(Given data)

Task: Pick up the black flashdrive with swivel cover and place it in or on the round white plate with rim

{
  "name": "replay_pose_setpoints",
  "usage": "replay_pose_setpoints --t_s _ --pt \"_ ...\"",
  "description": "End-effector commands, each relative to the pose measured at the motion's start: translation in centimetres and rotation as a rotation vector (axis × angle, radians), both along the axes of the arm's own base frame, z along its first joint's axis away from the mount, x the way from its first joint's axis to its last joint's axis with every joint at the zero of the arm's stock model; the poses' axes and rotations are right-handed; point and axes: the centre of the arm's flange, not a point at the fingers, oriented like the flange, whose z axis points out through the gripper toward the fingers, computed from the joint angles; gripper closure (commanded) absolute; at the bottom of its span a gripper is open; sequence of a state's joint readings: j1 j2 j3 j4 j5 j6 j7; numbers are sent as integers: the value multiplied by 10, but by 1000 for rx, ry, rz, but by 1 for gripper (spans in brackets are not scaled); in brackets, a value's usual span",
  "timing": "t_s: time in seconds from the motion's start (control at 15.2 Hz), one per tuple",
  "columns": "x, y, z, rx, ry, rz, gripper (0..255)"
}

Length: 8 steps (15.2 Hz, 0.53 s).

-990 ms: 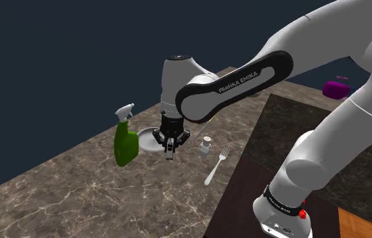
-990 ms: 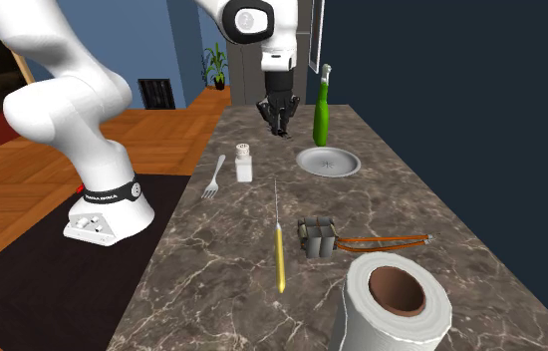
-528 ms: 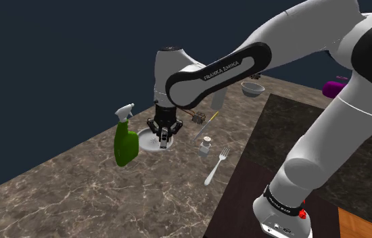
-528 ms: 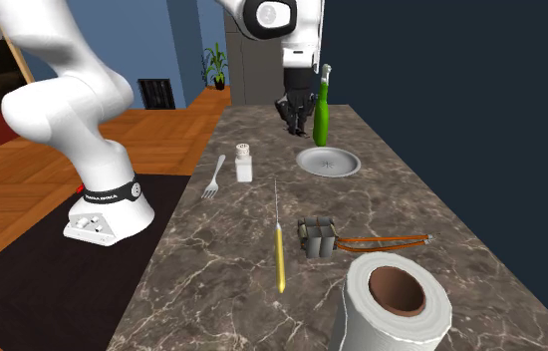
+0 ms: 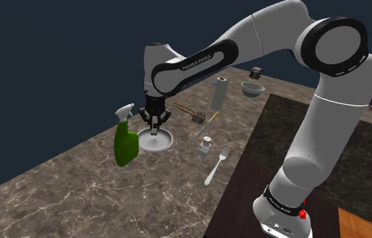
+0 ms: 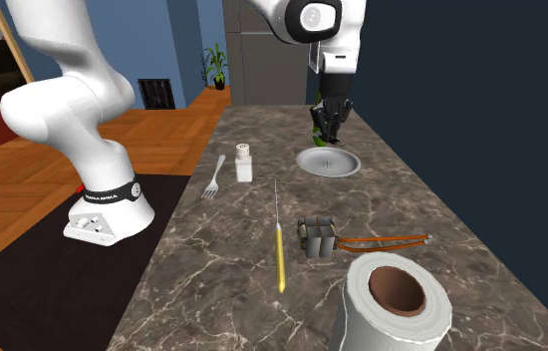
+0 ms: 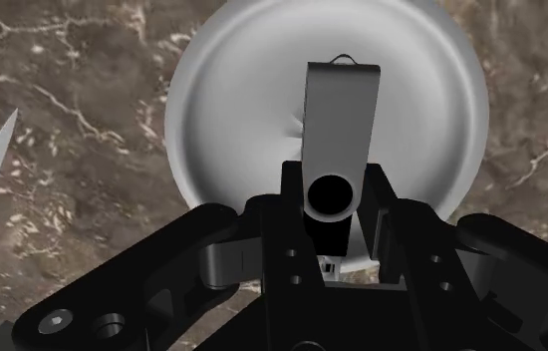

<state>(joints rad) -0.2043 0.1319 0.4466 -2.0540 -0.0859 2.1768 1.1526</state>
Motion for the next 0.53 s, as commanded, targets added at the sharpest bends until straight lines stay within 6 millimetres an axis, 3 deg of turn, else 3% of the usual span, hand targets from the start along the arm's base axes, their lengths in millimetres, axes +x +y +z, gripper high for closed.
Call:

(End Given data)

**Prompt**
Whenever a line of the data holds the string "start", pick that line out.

**Completed exercise**
  "description": "End-effector commands, each relative to the pose measured at the motion's start: translation in centimetres and rotation as a rotation vector (axis × angle, radians), both along the axes of the arm's own base frame, z along its first joint's axis away from the mount, x the way from its first joint's axis to its last joint's axis with every joint at the zero of the arm's stock model; the poses' axes and rotations are right-handed; point and axes: the centre of the arm's flange, not a point at the fingers, oriented like the flange, whose z axis points out through the gripper toward the fingers, computed from the joint angles; gripper closure (commanded) absolute; at the bottom of its span a gripper is open; sequence of a state's joint readings: j1 j2 j3 j4 j5 j6 j7; numbers are sent as integers: the value multiplied by 10, but by 1000 for rx, ry, rz, but by 1 for gripper (spans in brackets are not scaled); in brackets, a value's usual span",
  "timing": "t_s: time in seconds from the motion's start (control at 15.2 Hz), one per tuple",
Motion for the next 0.53 s, as commanded, targets added at the sharpest bends until straight lines stay within 6 millimetres an axis, 3 deg of turn, else 3% of the usual span, hand targets from the start along the arm's base axes, their lengths in millimetres, axes +x +y +z, gripper high for closed.

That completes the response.